## Exercise instructions
Which lines of the listing hold the string "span"? Show each of them.

___ Data shown

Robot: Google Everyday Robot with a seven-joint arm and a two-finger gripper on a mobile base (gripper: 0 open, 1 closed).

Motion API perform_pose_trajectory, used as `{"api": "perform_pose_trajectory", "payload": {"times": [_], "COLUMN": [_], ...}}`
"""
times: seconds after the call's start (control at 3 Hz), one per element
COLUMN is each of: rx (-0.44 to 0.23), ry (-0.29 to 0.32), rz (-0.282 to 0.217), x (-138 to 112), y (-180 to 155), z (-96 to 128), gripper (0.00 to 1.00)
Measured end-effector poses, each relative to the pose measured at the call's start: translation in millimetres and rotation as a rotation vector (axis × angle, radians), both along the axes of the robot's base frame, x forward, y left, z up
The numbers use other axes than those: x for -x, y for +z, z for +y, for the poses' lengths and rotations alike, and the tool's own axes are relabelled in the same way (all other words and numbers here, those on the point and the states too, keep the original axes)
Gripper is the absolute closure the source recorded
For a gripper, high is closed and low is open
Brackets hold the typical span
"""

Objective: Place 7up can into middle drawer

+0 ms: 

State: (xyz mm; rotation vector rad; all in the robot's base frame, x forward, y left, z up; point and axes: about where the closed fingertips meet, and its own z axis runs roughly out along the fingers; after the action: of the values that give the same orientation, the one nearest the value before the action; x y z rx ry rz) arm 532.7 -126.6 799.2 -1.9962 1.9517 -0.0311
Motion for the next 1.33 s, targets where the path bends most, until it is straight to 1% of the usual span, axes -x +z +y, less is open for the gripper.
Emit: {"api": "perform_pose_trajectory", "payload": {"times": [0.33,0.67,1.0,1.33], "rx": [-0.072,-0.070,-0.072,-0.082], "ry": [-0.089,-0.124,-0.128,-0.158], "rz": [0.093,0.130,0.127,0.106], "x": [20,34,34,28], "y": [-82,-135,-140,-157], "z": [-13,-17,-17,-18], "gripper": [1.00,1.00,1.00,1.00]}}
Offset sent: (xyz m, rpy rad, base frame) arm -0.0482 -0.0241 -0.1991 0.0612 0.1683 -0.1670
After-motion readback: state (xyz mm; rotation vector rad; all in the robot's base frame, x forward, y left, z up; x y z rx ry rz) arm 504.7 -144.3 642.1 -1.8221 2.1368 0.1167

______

## Answer section
Brackets hold the typical span
Motion for the next 1.33 s, targets where the path bends most, until it is straight to 1% of the usual span, axes -x +z +y, less is open for the gripper.

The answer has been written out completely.